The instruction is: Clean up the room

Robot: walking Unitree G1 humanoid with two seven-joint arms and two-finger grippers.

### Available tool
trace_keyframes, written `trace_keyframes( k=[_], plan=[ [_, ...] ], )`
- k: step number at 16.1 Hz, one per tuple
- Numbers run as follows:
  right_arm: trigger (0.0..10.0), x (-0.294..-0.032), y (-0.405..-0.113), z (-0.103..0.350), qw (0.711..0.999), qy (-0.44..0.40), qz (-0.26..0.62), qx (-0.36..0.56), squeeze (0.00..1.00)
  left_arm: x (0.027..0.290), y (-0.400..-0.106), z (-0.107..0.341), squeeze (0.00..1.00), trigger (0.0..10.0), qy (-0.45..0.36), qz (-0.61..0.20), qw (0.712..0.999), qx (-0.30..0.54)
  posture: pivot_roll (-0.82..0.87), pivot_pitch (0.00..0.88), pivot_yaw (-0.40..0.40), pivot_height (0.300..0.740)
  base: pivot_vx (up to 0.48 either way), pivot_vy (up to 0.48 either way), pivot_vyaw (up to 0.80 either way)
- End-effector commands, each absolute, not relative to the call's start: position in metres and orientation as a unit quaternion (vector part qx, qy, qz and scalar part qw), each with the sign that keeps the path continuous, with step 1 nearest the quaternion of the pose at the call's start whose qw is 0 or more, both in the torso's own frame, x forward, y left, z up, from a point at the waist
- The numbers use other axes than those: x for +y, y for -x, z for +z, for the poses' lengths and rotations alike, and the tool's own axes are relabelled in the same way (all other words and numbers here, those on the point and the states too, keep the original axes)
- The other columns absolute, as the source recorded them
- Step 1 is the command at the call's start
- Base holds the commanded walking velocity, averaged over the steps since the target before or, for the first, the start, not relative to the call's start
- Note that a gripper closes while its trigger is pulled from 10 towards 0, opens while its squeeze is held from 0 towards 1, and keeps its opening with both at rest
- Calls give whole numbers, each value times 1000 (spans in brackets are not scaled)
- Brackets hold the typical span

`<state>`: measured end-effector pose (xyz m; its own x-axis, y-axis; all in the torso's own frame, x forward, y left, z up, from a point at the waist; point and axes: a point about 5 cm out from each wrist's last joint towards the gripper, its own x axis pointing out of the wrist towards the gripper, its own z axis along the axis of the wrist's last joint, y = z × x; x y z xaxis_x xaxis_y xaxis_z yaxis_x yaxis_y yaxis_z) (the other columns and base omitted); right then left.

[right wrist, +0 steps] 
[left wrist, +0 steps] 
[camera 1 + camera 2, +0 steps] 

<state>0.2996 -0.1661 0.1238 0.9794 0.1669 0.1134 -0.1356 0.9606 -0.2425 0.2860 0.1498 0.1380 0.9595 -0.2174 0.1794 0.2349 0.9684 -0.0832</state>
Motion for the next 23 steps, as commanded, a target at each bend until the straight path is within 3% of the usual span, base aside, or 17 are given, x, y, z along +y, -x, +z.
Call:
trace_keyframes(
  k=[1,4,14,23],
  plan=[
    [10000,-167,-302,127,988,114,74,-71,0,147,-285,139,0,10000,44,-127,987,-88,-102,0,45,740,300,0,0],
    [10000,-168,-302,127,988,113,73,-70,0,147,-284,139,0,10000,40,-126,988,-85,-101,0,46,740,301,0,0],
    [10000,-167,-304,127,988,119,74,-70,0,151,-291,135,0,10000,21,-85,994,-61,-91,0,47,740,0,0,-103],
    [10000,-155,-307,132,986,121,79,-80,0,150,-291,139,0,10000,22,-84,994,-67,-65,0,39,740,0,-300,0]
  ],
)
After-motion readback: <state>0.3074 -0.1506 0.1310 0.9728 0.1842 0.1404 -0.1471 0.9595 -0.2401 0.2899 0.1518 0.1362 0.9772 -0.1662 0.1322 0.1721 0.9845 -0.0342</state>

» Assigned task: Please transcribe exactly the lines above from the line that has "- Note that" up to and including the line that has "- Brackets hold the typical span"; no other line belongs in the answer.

» Answer space:
- Note that a gripper closes while its trigger is pulled from 10 towards 0, opens while its squeeze is held from 0 towards 1, and keeps its opening with both at rest
- Calls give whole numbers, each value times 1000 (spans in brackets are not scaled)
- Brackets hold the typical span

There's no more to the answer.